Mike Hendricks recently retires as social science, criminal justice instructor at McCook Community College.

Opinion

You don't know your neighbor

Friday, July 22, 2011

As a matter of fact, you don't really know your spouse or your kids either. We all hide things from others, no matter how intimate the relationship is. That's why so many husbands and wives are totally shocked and surprised when they're served with divorce papers. They say they never saw it coming. That's the way it was with me. A mutual friend of ours who happened to be a lawyer called me one night and told me that my wife had filed for divorce that day. Neither of us had ever mentioned divorce in the almost 26 years we had been married.

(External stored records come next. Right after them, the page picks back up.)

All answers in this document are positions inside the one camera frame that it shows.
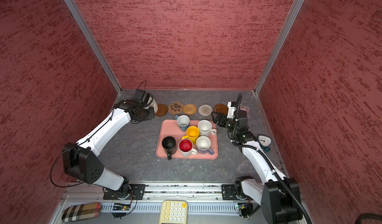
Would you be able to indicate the yellow calculator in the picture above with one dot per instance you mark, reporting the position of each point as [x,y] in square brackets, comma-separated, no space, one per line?
[173,212]

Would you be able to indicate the brown paw print coaster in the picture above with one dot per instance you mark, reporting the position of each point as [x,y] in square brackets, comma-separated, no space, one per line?
[175,108]

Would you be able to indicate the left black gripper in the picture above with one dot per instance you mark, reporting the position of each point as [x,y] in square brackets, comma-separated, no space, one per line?
[151,115]

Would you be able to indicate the dark brown round coaster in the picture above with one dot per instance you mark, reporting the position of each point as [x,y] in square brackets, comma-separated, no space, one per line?
[162,110]

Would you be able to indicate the aluminium front rail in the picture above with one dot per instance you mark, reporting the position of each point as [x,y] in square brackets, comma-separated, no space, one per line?
[154,192]

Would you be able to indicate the woven tan round coaster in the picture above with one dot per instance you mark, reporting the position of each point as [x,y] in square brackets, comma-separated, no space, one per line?
[189,109]

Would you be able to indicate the plaid glasses case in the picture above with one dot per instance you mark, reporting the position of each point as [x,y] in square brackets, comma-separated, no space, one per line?
[81,212]

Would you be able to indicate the small green alarm clock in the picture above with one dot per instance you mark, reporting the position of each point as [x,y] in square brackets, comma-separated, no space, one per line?
[265,142]

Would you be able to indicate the pink flower coaster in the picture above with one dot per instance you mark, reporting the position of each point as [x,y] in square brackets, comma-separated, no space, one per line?
[246,109]

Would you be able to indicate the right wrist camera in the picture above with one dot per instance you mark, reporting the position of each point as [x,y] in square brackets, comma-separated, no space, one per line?
[231,109]

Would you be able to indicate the cream lace round coaster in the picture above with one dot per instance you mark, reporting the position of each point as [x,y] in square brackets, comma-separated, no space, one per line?
[205,110]

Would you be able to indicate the light blue patterned mug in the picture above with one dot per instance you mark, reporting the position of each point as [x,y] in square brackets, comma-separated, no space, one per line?
[183,122]

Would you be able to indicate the yellow mug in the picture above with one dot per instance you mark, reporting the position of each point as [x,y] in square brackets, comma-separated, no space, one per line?
[192,133]

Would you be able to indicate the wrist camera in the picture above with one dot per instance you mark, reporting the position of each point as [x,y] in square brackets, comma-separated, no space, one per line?
[231,109]
[142,98]

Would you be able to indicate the white mug purple handle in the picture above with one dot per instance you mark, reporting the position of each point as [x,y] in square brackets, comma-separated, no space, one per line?
[203,144]

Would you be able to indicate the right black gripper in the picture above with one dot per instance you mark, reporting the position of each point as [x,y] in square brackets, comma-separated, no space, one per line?
[224,117]

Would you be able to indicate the red interior white mug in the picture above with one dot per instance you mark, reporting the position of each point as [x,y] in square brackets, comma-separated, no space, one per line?
[186,148]

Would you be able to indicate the glossy amber round coaster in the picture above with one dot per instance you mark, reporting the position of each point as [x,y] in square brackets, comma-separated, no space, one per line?
[221,108]

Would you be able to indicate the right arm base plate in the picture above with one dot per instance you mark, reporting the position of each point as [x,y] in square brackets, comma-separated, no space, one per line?
[229,192]

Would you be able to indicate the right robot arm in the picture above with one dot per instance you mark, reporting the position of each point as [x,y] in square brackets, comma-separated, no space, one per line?
[277,195]

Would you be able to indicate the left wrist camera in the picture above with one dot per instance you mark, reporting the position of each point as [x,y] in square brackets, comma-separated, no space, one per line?
[142,98]

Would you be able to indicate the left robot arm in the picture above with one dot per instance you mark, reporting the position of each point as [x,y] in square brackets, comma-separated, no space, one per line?
[80,159]

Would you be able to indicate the black mug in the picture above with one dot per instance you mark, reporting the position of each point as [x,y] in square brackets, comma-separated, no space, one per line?
[170,147]

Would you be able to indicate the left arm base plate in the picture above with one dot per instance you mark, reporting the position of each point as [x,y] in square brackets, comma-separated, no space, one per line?
[135,191]

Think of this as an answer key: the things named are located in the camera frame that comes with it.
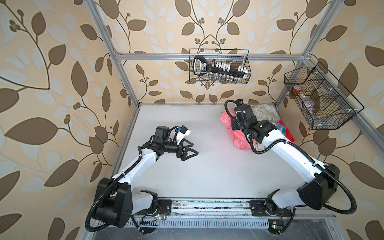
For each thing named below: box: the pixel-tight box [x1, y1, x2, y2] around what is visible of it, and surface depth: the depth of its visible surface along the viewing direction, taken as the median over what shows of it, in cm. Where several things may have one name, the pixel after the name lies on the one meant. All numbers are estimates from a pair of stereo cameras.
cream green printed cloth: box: [251, 103, 281, 129], surface depth 112 cm
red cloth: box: [277, 119, 295, 143], surface depth 103 cm
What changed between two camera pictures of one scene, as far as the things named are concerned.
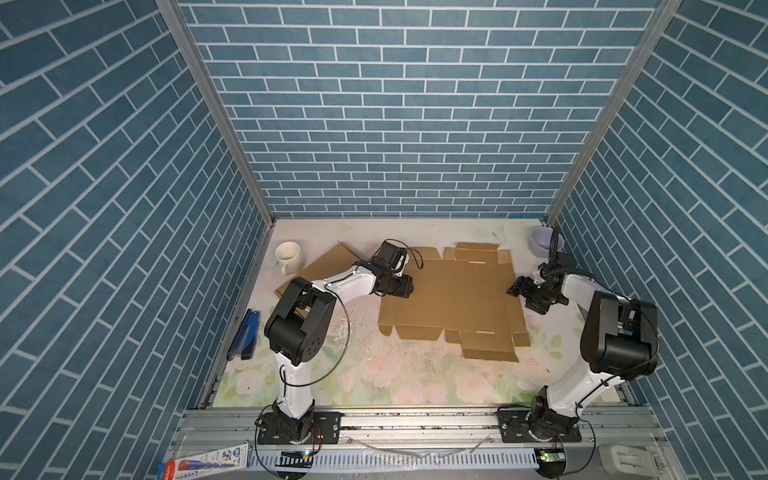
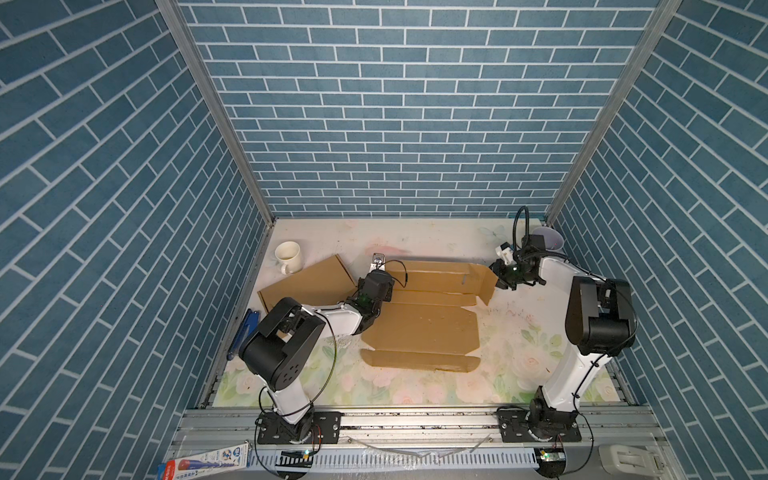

Intimates of ours, people we would trust with our lives, can look in our eyes and tell us things in the most convincing way imaginable and not be saying a word of truth about what they're feeling or doing. We accept it because the options aren't attractive and then later when we find out what the truth really was, we punish ourselves for being so stupid and gullible. And yet for many of us, the years of lies with that person were better than a world of truths without them.

We often hear similar things about people who kill, kidnap, rape or steal. Their neighbors describe them as quiet or friendly or unassuming or non-threatening and often say they would have never believed the person was capable of doing something like that.

Our kids have their own imaginary worlds they live in and those worlds are often totally outside our level of awareness. So we're flabbergasted when they do something we would never have dreamed of them doing.

The woman I fell in love with after my divorce told me once that it seemed like I could almost read her mind and she wasn't sure she liked that because everybody deserves to have their own little secrets that nobody else knows about.

I tell my students each semester that they have no idea what goes on in some homes around here when the blinds are pulled and the doors are shut and that they would be totally amazed if they did.

It's what sociological interactionists call front stage/back stage behavior. It's a kind of public/private existence where we act one way in public and a different way in private. Many spouse abusers successfully get away with their crimes because their friends would never believe they were capable of such a thing. And yet, in the privacy of their own homes, they are. Their spouses see a side of them nobody else does and often suffer terrible injustices because of it.

We all have a need at some level for this kind of privacy because we all have thoughts that society says we shouldn't have. We often think and sometimes act on these private thoughts but we usually do it in a closed setting where either nobody else knows or only a few do.

Because as civilized and socialized as we've become, we still have those Neanderthal genes in us that date back to the beginning of life on this planet when things WERE uncivilized and unsocialized. That may be bred out of the human condition in some distant portal of the future but they're in no danger of disappearing yet.

So be careful how you judge your neighbor. You're a lot more like him or her than you might think.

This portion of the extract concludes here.